Write out only the tail of the records, beginning at the line containing "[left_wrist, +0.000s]" and including the last line, exactly as written.

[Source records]
== Segment start ==

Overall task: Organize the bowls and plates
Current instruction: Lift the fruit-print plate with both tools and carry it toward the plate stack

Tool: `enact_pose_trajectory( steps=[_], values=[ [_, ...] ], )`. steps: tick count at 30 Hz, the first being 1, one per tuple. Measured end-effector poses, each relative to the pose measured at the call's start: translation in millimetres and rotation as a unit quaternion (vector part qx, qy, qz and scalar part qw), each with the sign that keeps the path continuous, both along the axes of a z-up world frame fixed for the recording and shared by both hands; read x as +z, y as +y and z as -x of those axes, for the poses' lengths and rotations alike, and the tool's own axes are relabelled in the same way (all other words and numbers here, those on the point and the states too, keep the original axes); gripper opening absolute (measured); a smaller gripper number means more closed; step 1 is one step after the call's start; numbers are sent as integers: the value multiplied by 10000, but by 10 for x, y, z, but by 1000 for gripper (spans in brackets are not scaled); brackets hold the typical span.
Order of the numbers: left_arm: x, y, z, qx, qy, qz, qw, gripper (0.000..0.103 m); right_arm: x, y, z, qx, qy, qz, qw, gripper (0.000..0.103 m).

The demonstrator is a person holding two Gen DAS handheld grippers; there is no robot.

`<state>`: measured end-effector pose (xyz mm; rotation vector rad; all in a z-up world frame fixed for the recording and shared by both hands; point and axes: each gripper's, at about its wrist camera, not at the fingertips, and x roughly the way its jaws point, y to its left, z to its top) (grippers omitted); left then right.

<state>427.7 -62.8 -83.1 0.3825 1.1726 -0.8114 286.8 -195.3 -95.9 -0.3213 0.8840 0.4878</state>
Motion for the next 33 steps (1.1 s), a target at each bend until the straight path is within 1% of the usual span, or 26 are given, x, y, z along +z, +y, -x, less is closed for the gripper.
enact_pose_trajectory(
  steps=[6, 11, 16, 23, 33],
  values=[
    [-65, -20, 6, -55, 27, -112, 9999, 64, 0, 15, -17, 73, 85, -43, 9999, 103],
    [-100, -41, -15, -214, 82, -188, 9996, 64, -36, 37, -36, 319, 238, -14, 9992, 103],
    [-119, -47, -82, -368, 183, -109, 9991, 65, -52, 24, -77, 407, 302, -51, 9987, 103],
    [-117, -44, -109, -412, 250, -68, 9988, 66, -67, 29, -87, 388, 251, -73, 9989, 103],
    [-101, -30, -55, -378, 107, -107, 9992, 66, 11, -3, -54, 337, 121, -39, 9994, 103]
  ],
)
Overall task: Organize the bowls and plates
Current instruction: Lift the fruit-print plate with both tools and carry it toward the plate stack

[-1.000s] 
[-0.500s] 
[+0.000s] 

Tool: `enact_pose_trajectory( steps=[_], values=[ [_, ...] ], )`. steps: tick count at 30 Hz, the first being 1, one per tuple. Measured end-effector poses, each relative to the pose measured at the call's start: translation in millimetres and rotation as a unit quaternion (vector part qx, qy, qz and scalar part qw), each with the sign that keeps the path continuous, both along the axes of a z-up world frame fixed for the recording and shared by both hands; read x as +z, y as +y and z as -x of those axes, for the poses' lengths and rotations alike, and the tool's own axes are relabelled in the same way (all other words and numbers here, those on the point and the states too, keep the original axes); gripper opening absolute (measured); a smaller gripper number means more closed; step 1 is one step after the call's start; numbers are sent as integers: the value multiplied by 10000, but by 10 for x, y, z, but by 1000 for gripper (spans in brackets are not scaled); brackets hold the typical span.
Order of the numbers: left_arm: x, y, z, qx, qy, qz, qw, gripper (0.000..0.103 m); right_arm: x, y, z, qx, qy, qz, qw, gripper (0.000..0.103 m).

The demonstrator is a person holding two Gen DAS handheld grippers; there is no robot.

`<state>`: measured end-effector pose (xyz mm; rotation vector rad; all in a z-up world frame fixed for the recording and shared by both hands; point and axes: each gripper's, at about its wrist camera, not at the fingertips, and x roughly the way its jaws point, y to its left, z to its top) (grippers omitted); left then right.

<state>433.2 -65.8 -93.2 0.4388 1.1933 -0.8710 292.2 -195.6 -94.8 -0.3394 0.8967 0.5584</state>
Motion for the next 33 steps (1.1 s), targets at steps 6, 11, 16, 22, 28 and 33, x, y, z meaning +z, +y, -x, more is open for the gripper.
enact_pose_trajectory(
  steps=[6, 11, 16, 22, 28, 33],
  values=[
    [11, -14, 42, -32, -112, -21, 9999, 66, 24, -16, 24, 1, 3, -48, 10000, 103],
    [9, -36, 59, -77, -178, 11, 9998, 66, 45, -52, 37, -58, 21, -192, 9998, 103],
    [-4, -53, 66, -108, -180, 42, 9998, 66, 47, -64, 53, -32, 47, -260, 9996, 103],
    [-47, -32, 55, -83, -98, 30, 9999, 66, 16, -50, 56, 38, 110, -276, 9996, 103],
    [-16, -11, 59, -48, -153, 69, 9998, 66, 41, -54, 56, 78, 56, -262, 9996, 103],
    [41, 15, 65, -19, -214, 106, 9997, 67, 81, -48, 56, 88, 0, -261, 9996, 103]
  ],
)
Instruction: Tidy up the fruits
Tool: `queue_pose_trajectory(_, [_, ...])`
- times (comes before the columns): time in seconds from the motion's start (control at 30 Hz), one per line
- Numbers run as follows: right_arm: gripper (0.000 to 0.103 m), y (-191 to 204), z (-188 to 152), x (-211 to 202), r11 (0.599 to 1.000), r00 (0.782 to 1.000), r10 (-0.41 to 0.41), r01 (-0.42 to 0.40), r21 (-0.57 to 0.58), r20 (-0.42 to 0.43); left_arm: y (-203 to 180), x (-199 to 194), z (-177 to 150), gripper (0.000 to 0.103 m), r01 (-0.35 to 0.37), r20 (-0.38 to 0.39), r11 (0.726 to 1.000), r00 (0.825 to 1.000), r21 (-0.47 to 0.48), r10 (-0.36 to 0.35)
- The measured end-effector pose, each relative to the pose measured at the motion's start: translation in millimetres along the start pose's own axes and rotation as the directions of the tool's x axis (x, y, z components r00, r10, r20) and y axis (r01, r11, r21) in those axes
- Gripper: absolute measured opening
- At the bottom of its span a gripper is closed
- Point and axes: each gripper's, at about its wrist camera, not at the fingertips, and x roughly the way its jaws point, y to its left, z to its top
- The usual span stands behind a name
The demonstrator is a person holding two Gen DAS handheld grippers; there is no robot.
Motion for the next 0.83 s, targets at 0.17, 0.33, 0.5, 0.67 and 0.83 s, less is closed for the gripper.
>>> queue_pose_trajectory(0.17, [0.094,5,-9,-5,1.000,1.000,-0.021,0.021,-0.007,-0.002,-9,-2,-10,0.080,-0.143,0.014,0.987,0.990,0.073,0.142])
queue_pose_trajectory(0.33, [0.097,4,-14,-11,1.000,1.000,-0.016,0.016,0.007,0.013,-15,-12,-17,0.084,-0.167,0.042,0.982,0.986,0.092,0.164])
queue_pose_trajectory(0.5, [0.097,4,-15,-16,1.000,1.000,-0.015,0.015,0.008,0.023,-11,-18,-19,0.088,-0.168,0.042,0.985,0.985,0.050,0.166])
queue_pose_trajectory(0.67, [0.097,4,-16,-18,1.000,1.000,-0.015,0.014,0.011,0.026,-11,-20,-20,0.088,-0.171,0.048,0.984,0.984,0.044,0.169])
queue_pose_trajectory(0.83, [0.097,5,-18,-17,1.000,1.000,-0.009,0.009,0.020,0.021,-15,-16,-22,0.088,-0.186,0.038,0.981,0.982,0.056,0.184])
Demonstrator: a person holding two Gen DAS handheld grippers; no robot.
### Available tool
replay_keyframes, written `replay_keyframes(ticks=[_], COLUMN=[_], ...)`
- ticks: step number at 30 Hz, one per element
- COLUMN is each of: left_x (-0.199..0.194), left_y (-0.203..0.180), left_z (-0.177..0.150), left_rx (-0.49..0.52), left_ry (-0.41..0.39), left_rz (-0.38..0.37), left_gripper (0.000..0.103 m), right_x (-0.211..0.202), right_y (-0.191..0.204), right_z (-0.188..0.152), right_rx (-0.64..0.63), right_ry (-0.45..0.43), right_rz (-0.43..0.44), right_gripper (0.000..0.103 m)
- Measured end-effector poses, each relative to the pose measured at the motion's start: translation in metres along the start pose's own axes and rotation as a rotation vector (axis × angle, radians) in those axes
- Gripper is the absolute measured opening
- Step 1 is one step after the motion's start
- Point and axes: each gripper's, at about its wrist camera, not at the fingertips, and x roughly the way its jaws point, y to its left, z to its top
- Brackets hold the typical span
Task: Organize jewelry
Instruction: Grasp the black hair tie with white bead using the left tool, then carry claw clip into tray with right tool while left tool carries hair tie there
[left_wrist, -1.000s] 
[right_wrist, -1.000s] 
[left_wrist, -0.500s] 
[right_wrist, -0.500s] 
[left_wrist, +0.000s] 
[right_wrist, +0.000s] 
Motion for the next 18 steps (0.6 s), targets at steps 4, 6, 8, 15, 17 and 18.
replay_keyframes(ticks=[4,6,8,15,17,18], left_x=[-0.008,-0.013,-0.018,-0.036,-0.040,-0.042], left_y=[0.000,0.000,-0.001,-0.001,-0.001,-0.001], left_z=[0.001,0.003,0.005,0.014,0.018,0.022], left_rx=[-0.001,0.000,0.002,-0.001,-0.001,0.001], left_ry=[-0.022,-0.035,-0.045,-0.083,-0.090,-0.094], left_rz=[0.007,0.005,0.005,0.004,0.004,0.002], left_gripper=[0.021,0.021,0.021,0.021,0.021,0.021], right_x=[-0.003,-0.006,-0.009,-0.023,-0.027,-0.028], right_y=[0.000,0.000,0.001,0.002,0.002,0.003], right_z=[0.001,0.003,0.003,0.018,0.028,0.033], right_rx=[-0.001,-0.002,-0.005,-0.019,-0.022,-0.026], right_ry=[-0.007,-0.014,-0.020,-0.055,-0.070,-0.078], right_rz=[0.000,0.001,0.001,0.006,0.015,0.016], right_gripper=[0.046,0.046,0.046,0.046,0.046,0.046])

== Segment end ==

• Answer space:
[left_wrist, +0.000s] 
[right_wrist, +0.000s] 
Motion for the next 18 steps (0.6 s), targets at steps 4, 6, 8, 15, 17 and 18.
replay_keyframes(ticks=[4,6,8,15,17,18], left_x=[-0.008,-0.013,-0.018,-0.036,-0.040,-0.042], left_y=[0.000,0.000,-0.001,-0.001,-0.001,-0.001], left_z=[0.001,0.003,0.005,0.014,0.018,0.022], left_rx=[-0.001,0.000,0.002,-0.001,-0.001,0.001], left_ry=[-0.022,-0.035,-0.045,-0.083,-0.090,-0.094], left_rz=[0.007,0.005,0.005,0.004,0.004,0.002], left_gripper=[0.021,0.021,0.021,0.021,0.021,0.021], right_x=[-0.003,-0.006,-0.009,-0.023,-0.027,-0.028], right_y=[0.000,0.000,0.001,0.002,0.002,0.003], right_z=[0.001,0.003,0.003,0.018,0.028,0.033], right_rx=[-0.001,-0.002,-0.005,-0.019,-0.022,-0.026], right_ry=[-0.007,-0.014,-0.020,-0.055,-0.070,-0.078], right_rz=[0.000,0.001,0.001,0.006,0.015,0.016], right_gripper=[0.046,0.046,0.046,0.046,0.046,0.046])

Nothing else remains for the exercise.